Description of the task:
When counting, include every line of the data that holds "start", then state the total alone.

****************

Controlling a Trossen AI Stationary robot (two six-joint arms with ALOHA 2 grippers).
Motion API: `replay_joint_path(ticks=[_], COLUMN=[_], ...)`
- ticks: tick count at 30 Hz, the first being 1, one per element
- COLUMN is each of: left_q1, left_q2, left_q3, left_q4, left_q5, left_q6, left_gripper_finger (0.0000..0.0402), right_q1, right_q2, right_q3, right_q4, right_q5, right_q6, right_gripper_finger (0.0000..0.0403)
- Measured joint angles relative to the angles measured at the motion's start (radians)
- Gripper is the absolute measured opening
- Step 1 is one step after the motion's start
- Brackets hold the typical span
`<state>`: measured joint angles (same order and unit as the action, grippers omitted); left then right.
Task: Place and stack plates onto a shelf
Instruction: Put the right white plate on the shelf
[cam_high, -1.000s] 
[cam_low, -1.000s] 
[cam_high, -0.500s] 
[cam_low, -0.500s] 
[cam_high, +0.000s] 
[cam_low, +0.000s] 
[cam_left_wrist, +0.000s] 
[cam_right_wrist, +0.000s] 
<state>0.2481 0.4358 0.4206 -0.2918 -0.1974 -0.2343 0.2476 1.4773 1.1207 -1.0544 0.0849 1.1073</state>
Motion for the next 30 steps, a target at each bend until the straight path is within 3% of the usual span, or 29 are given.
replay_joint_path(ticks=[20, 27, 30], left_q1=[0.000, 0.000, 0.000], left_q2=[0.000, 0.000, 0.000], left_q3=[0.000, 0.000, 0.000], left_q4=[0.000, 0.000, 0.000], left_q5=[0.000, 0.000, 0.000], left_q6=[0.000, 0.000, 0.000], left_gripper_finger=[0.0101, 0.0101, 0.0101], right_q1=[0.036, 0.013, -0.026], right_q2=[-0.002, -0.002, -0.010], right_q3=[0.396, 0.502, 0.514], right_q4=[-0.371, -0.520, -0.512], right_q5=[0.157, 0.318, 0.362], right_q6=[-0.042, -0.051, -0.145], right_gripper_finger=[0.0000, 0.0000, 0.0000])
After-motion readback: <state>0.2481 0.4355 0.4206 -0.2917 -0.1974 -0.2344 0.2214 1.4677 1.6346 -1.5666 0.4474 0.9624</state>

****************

Written solution:
2